Wait. Is it a presentation??? maybe my whole post would be pointless. You know if it was just the teacher reading these things I wouldn't hold back if I were you. They ought-a be mature enough to read a maturely written report. All my teachers are pretty awesome. Most would enjoy reading this. Some would say it would take them back to the old days : ) lol I love it when my teachers talk about their teenage years and stuff. I know a few who still live like one ;)
 
thanks for the replies

my teachers all interested in my dedication to shamanism and encourage me to expand upon it
the poetic version, i hope will be accepted be her, she seems like my creativity, as far as paragraphs breaks go, thatd be my bad for not editing it for this post, the paper is structured with proper indentation and all that good stuff, it was also written in 45 minutes or so, im not going for a scholarly journal, just a community college basic english paper.
i didnt think that a religious use of ayahuasca was considered wrong or illegal, for that matter, i am an advocate of aya, and am brewing my own recipe consisting of chaliponga, cielo caapi, thh added, and calea zacatechichi extract

calea is very interesting, i hope to provide the community with a better understanding pharmacologically speaking.
i found that there was pretty much one good study done and it was rather brief. i take it nightly and have profound dreams much like break through experiences, i go to bed with that tone in my ear the deamster hum and am always excited for my new nightly lesson.
i have to go, my room mate is a prick about sharing his computer, i really wanna smash him in with some oaxican salvia i have laying round. just so ya know.

paz y luz
 
I brought up this topic in a course on epistemology and was scoffed at.

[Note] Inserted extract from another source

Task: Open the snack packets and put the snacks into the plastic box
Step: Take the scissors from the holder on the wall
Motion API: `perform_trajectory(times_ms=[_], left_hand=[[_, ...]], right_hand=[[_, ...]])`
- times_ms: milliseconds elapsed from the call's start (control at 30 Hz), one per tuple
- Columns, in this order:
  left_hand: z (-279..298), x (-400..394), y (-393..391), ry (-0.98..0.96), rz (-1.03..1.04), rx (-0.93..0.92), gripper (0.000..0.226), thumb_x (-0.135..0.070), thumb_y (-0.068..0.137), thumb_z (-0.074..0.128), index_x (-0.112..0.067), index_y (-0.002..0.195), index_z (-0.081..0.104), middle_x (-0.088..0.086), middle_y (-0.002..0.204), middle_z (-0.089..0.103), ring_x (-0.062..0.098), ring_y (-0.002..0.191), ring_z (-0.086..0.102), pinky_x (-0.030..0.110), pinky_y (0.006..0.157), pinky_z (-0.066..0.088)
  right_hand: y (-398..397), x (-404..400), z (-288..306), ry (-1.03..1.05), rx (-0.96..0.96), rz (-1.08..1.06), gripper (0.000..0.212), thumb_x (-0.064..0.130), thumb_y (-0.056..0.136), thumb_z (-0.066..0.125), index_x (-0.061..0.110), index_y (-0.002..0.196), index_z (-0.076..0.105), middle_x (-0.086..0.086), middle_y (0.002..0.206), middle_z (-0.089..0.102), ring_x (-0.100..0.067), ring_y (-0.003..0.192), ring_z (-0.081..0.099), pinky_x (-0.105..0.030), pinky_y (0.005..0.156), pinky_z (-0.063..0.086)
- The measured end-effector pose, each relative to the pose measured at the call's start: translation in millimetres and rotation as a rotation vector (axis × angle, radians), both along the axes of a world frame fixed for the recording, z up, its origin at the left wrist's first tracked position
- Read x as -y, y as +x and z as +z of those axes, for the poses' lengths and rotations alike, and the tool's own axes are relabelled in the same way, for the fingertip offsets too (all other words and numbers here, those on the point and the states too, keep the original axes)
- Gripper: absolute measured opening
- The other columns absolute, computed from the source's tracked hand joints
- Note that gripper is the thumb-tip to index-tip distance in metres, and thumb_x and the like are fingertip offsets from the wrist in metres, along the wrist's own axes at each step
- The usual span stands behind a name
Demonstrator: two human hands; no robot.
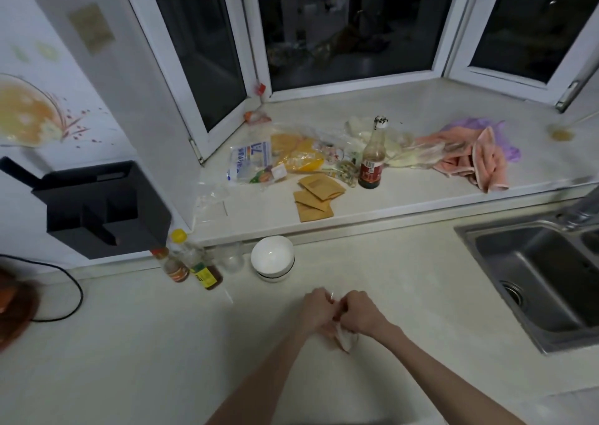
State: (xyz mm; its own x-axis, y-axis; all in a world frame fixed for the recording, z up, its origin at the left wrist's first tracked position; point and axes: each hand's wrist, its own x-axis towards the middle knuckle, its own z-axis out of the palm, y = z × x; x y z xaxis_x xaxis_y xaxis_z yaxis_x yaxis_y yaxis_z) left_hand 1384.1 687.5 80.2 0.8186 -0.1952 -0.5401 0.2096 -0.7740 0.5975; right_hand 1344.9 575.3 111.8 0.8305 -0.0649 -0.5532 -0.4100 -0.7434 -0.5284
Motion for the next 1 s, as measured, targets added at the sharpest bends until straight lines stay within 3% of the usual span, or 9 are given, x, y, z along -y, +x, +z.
perform_trajectory(times_ms=[100, 233, 367, 433, 533, 600, 700, 767, 1000], left_hand=[[0.3, -9.3, 7.9, -0.023, -0.037, -0.035, 0.04, -0.044, 0.077, 0.071, -0.018, 0.093, 0.046, 0.0, 0.091, 0.058, 0.017, 0.079, 0.055, 0.025, 0.065, 0.041], [-4.5, -15.5, 1.6, -0.013, -0.009, 0.033, 0.039, -0.051, 0.083, 0.063, -0.018, 0.088, 0.043, -0.002, 0.083, 0.057, 0.023, 0.077, 0.061, 0.033, 0.064, 0.051], [-11.5, -20.7, -12.3, 0.017, -0.049, 0.041, 0.024, -0.028, 0.082, 0.059, -0.016, 0.093, 0.042, 0.006, 0.089, 0.06, 0.031, 0.078, 0.068, 0.047, 0.064, 0.059], [-7.3, -21.7, -10.6, 0.044, -0.068, 0.065, 0.026, -0.031, 0.084, 0.059, -0.013, 0.099, 0.046, 0.012, 0.096, 0.063, 0.034, 0.081, 0.068, 0.048, 0.068, 0.058], [5.3, -24.4, 2.3, 0.045, -0.03, 0.091, 0.031, -0.035, 0.087, 0.057, -0.009, 0.103, 0.055, 0.014, 0.102, 0.064, 0.036, 0.086, 0.068, 0.045, 0.072, 0.058], [14.9, -32.4, 14.8, 0.024, -0.013, 0.045, 0.027, -0.023, 0.085, 0.055, -0.009, 0.108, 0.057, 0.016, 0.103, 0.066, 0.035, 0.086, 0.07, 0.044, 0.071, 0.059], [28.6, -55.1, 30.5, -0.096, 0.077, -0.01, 0.016, -0.016, 0.082, 0.055, -0.013, 0.098, 0.057, 0.007, 0.072, 0.072, 0.02, 0.047, 0.066, 0.028, 0.039, 0.052], [35.7, -69.0, 35.8, -0.122, 0.109, 0.009, 0.011, -0.017, 0.078, 0.057, -0.015, 0.089, 0.059, 0.002, 0.06, 0.071, 0.016, 0.038, 0.06, 0.021, 0.035, 0.043], [32.9, -58.6, 25.6, -0.14, 0.109, 0.121, 0.008, -0.022, 0.084, 0.054, -0.019, 0.092, 0.055, 0.006, 0.067, 0.066, 0.013, 0.035, 0.055, 0.02, 0.034, 0.04]], right_hand=[[3.2, -2.1, 0.1, 0.013, -0.021, 0.036, 0.02, 0.007, 0.072, 0.054, 0.006, 0.078, 0.072, -0.013, 0.085, 0.073, -0.015, 0.073, 0.065, -0.018, 0.051, 0.038], [5.9, -9.2, -4.1, -0.011, 0.005, -0.044, 0.021, 0.006, 0.074, 0.051, 0.017, 0.055, 0.055, -0.004, 0.069, 0.062, -0.016, 0.069, 0.059, -0.018, 0.05, 0.037], [7.9, -23.2, -10.0, -0.002, 0.025, -0.14, 0.03, 0.028, 0.082, 0.054, 0.002, 0.082, 0.068, -0.014, 0.082, 0.067, -0.027, 0.079, 0.065, -0.023, 0.06, 0.039], [11.2, -25.3, -9.7, -0.033, 0.039, -0.127, 0.034, 0.028, 0.084, 0.053, -0.002, 0.09, 0.067, -0.019, 0.095, 0.069, -0.031, 0.089, 0.066, -0.024, 0.063, 0.04], [20.0, -20.7, 5.2, -0.101, 0.036, -0.025, 0.026, 0.02, 0.084, 0.053, -0.002, 0.09, 0.065, -0.02, 0.098, 0.068, -0.031, 0.09, 0.066, -0.027, 0.065, 0.044], [27.1, -11.5, 20.0, -0.143, 0.05, 0.022, 0.02, 0.015, 0.083, 0.053, -0.001, 0.077, 0.063, -0.019, 0.084, 0.069, -0.028, 0.073, 0.069, -0.028, 0.062, 0.052], [36.0, 7.5, 38.5, -0.197, 0.121, 0.022, 0.024, 0.012, 0.081, 0.052, 0.004, 0.059, 0.058, -0.016, 0.068, 0.071, -0.018, 0.049, 0.064, -0.025, 0.055, 0.055], [39.2, 17.8, 43.8, -0.187, 0.149, 0.003, 0.029, 0.013, 0.083, 0.052, 0.006, 0.054, 0.056, -0.015, 0.064, 0.07, -0.011, 0.039, 0.055, -0.024, 0.053, 0.053], [34.2, 3.3, 38.8, -0.21, 0.171, 0.026, 0.029, 0.023, 0.089, 0.051, 0.001, 0.073, 0.061, -0.014, 0.074, 0.064, -0.027, 0.066, 0.065, -0.034, 0.068, 0.058]])
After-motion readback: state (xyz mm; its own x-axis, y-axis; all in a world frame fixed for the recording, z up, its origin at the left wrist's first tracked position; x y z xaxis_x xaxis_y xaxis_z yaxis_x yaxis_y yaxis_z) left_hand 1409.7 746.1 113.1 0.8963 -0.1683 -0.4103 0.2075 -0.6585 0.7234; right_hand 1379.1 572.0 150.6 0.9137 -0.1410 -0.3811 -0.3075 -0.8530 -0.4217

Traditional academia, it seems, is not ready for such discussion.

Thank goodness for Charles Grob down south.

Grrr.

--
K
 
You definitely experienced something life changing, but what % of people, or even teachers, have heard of 'huasca? Even less have done it and being that you admittedly did it, professors can be bound by a standard of ethics to report you... possibly? I certainly hope not, but I won’t share my experiences with the university for certain. Who knows, if your teachers think you have lost your noodle, she may Baker Act you. EEWW. Arrest first, ask questions later. Then you get tossed in a patty wagon to crazy town, where the institution has to decide whether or not you are loony w/in 36 hours.

In all honesty I commend your bravery and hope one day we can all openly speak of our personal and communal experiences. But until then "SWIM" is where it’s at, and the less professionals know about what I do, the better.